● What to produce:
Review the listing and copy each line that holds the word "block".

● Extracted records:
───
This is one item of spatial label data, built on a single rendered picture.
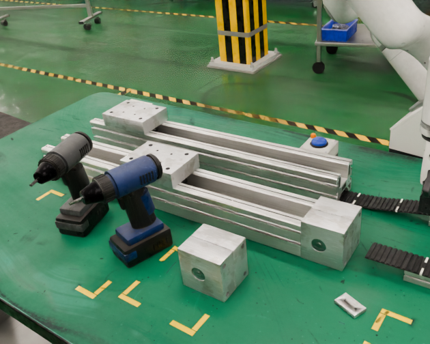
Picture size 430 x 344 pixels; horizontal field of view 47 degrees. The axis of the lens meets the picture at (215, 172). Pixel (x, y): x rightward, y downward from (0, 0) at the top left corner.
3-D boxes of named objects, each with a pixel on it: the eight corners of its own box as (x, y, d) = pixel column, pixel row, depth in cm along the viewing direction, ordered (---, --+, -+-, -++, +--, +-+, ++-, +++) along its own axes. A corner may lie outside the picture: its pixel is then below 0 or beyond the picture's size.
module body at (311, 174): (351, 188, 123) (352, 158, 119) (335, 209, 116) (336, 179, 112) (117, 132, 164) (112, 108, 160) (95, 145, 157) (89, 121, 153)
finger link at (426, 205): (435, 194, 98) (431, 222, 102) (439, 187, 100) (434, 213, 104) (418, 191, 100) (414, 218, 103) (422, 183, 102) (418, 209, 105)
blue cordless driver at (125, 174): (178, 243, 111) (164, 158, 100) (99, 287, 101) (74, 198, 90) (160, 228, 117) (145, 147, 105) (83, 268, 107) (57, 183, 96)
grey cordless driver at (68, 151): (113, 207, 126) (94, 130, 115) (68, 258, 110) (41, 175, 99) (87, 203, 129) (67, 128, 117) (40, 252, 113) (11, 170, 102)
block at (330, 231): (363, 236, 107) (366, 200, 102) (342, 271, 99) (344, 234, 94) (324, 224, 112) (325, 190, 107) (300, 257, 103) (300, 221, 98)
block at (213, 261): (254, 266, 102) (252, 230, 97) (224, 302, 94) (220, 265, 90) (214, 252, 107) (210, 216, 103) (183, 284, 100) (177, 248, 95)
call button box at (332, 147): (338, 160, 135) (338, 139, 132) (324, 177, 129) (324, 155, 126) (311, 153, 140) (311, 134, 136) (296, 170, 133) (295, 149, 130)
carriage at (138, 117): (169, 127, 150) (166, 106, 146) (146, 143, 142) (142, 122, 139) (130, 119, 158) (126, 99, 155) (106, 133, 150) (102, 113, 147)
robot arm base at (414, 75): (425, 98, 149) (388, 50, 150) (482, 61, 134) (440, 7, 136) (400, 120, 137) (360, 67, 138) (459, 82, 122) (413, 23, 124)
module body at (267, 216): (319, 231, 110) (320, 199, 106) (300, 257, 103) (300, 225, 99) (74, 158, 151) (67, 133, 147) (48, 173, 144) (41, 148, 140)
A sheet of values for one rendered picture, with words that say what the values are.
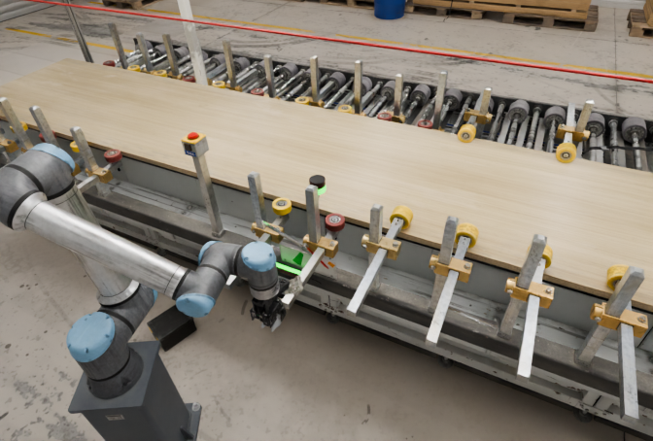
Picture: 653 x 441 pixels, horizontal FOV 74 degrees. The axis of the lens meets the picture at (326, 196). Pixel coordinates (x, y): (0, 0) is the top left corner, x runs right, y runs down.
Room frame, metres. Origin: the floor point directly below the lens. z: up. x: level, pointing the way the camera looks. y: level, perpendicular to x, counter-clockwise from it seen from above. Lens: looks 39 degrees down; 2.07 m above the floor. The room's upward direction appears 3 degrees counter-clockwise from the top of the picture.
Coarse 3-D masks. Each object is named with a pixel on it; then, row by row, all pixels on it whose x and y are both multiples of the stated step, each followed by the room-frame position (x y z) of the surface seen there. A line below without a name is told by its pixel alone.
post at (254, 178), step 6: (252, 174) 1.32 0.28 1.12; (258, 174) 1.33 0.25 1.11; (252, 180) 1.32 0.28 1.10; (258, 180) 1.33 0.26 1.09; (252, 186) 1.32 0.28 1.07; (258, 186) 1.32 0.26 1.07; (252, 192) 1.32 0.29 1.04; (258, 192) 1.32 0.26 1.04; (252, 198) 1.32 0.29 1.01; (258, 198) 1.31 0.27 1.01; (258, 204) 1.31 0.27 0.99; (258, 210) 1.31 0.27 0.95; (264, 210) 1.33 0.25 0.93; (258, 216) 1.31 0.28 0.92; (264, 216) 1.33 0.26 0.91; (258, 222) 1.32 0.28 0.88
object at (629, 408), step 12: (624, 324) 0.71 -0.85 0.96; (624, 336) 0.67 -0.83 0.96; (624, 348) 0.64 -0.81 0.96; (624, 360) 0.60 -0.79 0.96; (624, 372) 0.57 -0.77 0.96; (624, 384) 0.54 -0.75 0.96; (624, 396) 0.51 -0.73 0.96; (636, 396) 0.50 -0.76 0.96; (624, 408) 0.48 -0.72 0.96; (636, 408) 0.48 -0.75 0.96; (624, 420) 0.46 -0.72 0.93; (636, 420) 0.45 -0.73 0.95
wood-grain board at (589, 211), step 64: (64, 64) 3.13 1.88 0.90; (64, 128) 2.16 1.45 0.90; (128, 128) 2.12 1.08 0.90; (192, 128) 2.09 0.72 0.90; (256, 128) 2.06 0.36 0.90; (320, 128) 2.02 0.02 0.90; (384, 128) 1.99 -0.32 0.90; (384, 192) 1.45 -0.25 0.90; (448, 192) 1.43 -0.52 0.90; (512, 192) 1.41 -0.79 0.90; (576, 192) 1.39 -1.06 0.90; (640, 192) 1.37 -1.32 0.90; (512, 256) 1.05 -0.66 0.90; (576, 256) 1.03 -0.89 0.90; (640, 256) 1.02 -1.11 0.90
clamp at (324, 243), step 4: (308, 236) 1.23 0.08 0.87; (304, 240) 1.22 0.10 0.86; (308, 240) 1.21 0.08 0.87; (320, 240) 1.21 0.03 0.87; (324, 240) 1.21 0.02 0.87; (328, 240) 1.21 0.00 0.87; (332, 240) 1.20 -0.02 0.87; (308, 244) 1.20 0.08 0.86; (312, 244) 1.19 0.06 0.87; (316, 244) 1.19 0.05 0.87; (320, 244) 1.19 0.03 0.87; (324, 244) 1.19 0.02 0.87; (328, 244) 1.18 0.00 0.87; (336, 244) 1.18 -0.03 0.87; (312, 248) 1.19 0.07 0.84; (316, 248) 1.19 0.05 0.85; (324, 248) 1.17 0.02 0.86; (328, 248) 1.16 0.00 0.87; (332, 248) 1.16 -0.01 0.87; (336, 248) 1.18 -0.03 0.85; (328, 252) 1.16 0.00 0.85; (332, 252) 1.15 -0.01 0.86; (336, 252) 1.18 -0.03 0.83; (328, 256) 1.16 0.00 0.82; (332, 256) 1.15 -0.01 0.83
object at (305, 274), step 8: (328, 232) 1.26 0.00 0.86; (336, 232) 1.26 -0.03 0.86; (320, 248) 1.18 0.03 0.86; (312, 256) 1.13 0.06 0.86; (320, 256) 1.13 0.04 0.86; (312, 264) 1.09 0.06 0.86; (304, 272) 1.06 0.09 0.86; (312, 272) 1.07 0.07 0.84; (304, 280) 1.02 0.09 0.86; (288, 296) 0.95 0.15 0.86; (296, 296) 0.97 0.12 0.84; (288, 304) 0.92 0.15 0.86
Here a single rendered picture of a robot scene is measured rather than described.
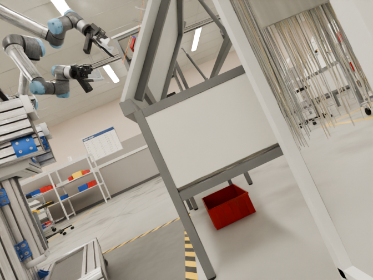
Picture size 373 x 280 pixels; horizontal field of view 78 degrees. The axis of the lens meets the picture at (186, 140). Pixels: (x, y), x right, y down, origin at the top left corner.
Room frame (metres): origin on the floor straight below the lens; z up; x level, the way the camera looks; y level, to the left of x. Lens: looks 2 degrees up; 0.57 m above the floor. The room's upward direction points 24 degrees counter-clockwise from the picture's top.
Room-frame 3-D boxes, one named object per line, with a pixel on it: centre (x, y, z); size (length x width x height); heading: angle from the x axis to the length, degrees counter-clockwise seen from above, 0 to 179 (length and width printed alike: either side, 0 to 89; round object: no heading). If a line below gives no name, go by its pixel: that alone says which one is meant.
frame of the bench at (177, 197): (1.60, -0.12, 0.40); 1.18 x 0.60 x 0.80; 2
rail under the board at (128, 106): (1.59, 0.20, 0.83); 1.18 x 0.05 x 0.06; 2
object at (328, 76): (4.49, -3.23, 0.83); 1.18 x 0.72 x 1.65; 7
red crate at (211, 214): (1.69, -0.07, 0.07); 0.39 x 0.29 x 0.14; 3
───
● Task response:
block at (330, 231): (363, 236, 107) (366, 200, 102) (342, 271, 99) (344, 234, 94) (324, 224, 112) (325, 190, 107) (300, 257, 103) (300, 221, 98)
block at (213, 261): (254, 266, 102) (252, 230, 97) (224, 302, 94) (220, 265, 90) (214, 252, 107) (210, 216, 103) (183, 284, 100) (177, 248, 95)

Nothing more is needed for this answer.